What Causes Sciatica?

The sciatic nerve starts from the back and passes through the buttock, thigh, and to the leg. Sciatica refers to pain that radiates on the course of the sciatic nerve from the back to the leg. In Mason, most people with sciatica experience pain on one side of the body. The severity of sciatica varies in different people; some people have mild pain while others get severe pain. Another symptom of sciatica is numbness on one side of the body. Some people also get weakness in the affected limb.

If you are having any of these symptoms, it is important to see a doctor. In Mason, sciatica specialists will take your medical history and examine the affected part of your body. Sometimes the doctor may order some tests to confirm what is the primary cause of your symptoms. Depending on the test results and the severity of your symptoms, the doctor may either give you conservative treatment like painkillers or suggest that you get surgery to correct a deformity.

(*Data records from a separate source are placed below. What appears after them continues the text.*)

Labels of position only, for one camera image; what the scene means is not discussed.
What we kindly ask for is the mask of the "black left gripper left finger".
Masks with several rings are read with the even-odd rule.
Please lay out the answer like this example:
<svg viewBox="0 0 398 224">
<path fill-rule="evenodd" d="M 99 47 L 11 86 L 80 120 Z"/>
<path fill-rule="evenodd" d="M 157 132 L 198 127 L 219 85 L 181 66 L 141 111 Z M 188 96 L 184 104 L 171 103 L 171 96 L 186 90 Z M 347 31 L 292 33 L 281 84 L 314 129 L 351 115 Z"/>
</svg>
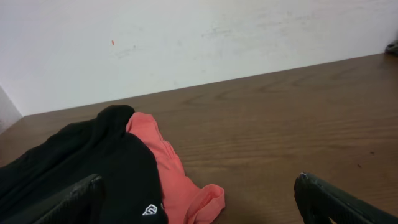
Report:
<svg viewBox="0 0 398 224">
<path fill-rule="evenodd" d="M 92 174 L 36 206 L 39 224 L 97 224 L 104 204 L 104 180 Z"/>
</svg>

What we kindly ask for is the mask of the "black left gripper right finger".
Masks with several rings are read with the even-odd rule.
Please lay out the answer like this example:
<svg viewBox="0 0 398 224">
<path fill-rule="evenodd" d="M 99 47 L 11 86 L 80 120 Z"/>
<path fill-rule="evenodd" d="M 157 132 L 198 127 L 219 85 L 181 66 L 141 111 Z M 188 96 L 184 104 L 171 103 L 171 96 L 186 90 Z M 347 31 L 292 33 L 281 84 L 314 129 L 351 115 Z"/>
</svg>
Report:
<svg viewBox="0 0 398 224">
<path fill-rule="evenodd" d="M 397 217 L 310 173 L 296 178 L 294 197 L 304 224 L 397 224 Z"/>
</svg>

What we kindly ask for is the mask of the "black t-shirt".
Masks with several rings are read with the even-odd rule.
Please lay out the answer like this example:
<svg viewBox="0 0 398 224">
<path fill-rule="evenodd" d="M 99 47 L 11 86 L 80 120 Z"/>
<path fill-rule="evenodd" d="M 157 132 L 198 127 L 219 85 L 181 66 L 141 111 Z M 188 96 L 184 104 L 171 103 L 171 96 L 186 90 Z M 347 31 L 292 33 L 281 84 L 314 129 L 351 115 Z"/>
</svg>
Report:
<svg viewBox="0 0 398 224">
<path fill-rule="evenodd" d="M 106 190 L 100 223 L 167 223 L 155 157 L 126 131 L 133 114 L 128 105 L 110 106 L 2 167 L 1 219 L 98 174 Z"/>
</svg>

Here are some of the factors that cause sciatica:

1. Herniated Disk

Vertebral disks cover the bones of your spine and cushion your spine against injury. The structure of the discs comprises an outer annulus layer and an inner nucleus. Sometimes the annulus layer may rupture or get a tear which makes the inner nucleus slip out and compress the spine. This is what is called a herniated disk. If the herniated disk occurs at the level of L4 to S3, you may develop the symptoms of sciatica.

2. Obesity

Being obese or overweight puts you at risk of getting sciatica. The excess weight puts a lot of pressure on your spine and it may compress the sciatic nerve, causing sciatica. To lower this risk or to reverse the symptoms of sciatica, it is important to reduce your weight. You can do this by doing regular physical exercise and by eating a healthy diet that does not have a lot of processed foods.

3. Diabetes

Two types of diabetes are type 1 diabetes that is caused by the inability to produce insulin and type 2 diabetes that occurs when your body becomes resistant to the effects of insulin. Diabetes puts you at risk of getting sciatica. This happens because the excess glucose in the blood can damage the sciatic nerve. Diabetes can also damage the walls of the blood vessels that supply the sciatic nerve, thus making you get pain, numbness, and weakness of the sciatic nerve.

4. Tumors

If you have a tumor of the spinal cord, the spinal vertebra, or other tissues that surround the spinal cord, it might compress your sciatic nerve. Sometimes the bones around your lower spine may overgrow causing bone spurs that press on the sciatic nerve. The risk of getting bone overgrowths increases as you advance in age.

5. Sitting for a Prolonged Duration

If you lead a sedentary lifestyle with minimal physical activity, you may be at a higher risk of getting sciatica. As you sit, you put a lot of pressure on your sciatic nerve. The risk of sciatica is also high in people who are in occupations that require them to carry a lot of heavy luggage on their backs. Other causes of sciatica include having trauma or injury to the back.

In summary, sciatica is a condition that presents with pain, numbness, and weakness which radiates from the lower back to the leg. Some of the causes of sciatica include having a herniated disk, obesity, trauma to the back, tumors, and diabetes. It is important to seek medical attention when you have symptoms of sciatica.